**WHAT TO PRODUCE:** Filter this listing down to the lines that contain the word "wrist", and copy them.

== SUPPLIED MATERIAL

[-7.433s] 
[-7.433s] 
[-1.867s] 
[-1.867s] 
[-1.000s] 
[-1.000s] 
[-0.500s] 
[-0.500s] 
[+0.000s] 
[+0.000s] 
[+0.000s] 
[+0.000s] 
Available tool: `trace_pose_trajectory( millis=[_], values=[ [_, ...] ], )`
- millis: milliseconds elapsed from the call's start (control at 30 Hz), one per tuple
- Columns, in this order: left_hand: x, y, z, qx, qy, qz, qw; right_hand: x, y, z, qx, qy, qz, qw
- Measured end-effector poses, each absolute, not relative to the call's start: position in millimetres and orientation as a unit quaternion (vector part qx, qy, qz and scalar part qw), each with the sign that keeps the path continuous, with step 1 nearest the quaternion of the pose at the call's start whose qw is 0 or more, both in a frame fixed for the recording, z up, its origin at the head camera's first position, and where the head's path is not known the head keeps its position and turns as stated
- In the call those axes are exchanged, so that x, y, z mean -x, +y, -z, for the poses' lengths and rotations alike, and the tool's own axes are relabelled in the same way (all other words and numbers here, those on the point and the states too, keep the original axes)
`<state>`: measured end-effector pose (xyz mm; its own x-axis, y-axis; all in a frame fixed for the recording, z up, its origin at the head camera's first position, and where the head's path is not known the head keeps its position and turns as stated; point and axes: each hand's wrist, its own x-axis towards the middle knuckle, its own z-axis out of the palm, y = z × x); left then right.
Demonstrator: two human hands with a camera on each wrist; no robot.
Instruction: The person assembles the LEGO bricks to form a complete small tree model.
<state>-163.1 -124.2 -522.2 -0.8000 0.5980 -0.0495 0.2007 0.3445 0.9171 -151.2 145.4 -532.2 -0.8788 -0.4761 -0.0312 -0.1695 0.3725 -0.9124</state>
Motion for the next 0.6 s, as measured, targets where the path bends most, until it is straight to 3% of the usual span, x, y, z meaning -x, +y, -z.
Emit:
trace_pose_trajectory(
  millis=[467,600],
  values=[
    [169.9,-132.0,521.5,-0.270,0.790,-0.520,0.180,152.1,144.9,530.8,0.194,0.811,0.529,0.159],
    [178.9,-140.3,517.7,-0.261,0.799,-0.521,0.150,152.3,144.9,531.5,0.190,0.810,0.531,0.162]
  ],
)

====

**YOUR RESPONSE:**
`<state>`: measured end-effector pose (xyz mm; its own x-axis, y-axis; all in a frame fixed for the recording, z up, its origin at the head camera's first position, and where the head's path is not known the head keeps its position and turns as stated; point and axes: each hand's wrist, its own x-axis towards the middle knuckle, its own z-axis out of the palm, y = z × x); left then right.
Demonstrator: two human hands with a camera on each wrist; no robot.

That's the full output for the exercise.